The Nvj1p-mediated targeting of Tsc13p to NV junctions could pose other physiological consequences for the cell. For example, the sequestration of Tsc13p away from peripheral ER pools is likely to reduce the rate of local VLCFA biosynthesis in other subcellular ER compartments, which could have a variety of effects on bulk membrane biology. The degradation of NV junction-associated Tsc13p during PMN may also affect the general rate of VLCFA biosynthesis in the cell during starvation. Because VLCFA-containing lipids are required for vacuole biogenesis and fusion (Faergeman et al., 2004
), their production in the perinuclear ER at NV junctions could provide a ready source of lipids for vacuole compartments.

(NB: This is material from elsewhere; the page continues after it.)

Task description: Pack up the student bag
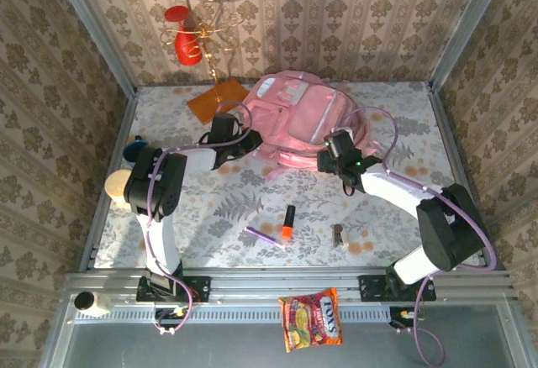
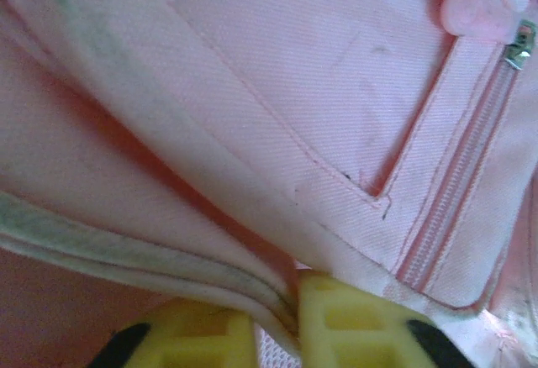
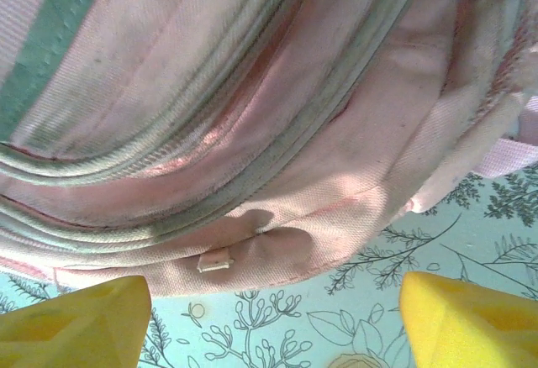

In conclusion, this study demonstrates that Nvj1p binds and sequesters Tsc13p, an essential enoyl-CoA reductase in the microsomal fatty acid elongation system, into NV junctions through a mechanism directly analogous to the Nvj1p-mediated targeting of Vac8p and Osh1p (Kvam and Goldfarb, 2004
; Pan et al., 2000
). By analogy to other ER membrane contact sites, these findings support a role for Nvj1p in the organization of a specialized domain of the nuclear ER that mediates PMN. Our results argue most strongly that Tsc13p plays a compartmentalized role in the biogenesis of PMN structures, and that VLCFA-containing lipids contribute to the production of these trilaminar structures. However, by analogy to the utility of ER-mitochondria contact sites in the interorganellar trafficking of phospholipids, it is also possible that the targeting of Tsc13p and Osh1p to NV junctions may function in general lipid metabolism and homeostasis. Further work is needed to distinguish among these interrelated models.